** Opening DATASET SECTION block **

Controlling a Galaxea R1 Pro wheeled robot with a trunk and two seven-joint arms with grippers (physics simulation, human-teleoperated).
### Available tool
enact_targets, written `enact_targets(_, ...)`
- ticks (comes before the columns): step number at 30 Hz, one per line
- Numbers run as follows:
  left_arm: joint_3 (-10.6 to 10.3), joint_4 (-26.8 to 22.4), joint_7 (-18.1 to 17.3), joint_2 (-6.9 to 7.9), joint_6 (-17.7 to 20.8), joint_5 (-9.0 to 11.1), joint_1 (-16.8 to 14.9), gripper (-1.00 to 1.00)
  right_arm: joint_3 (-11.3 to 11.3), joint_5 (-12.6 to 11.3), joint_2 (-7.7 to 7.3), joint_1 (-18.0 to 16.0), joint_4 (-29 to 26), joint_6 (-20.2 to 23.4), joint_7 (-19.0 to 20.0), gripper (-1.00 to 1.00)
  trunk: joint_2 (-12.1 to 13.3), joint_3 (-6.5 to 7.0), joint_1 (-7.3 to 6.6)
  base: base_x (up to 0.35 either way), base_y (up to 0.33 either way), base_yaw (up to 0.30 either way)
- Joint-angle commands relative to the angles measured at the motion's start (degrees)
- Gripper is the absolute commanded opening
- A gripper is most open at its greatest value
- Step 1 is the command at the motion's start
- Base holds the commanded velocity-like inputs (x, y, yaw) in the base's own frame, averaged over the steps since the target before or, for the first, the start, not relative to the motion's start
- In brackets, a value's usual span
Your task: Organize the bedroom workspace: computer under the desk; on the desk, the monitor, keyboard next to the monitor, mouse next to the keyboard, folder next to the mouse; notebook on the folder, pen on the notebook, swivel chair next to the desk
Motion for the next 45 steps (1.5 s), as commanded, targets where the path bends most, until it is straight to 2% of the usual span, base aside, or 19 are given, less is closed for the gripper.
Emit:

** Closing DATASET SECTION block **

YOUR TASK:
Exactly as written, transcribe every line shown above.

YOUR RESPONSE:
Controlling a Galaxea R1 Pro wheeled robot with a trunk and two seven-joint arms with grippers (physics simulation, human-teleoperated).
### Available tool
enact_targets, written `enact_targets(_, ...)`
- ticks (comes before the columns): step number at 30 Hz, one per line
- Numbers run as follows:
  left_arm: joint_3 (-10.6 to 10.3), joint_4 (-26.8 to 22.4), joint_7 (-18.1 to 17.3), joint_2 (-6.9 to 7.9), joint_6 (-17.7 to 20.8), joint_5 (-9.0 to 11.1), joint_1 (-16.8 to 14.9), gripper (-1.00 to 1.00)
  right_arm: joint_3 (-11.3 to 11.3), joint_5 (-12.6 to 11.3), joint_2 (-7.7 to 7.3), joint_1 (-18.0 to 16.0), joint_4 (-29 to 26), joint_6 (-20.2 to 23.4), joint_7 (-19.0 to 20.0), gripper (-1.00 to 1.00)
  trunk: joint_2 (-12.1 to 13.3), joint_3 (-6.5 to 7.0), joint_1 (-7.3 to 6.6)
  base: base_x (up to 0.35 either way), base_y (up to 0.33 either way), base_yaw (up to 0.30 either way)
- Joint-angle commands relative to the angles measured at the motion's start (degrees)
- Gripper is the absolute commanded opening
- A gripper is most open at its greatest value
- Step 1 is the command at the motion's start
- Base holds the commanded velocity-like inputs (x, y, yaw) in the base's own frame, averaged over the steps since the target before or, for the first, the start, not relative to the motion's start
- In brackets, a value's usual span
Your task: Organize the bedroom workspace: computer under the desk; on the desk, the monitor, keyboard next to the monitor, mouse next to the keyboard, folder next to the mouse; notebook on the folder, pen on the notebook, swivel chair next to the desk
Motion for the next 45 steps (1.5 s), as commanded, targets where the path bends most, until it is straight to 2% of the usual span, base aside, or 19 are given, less is closed for the gripper.
Emit:

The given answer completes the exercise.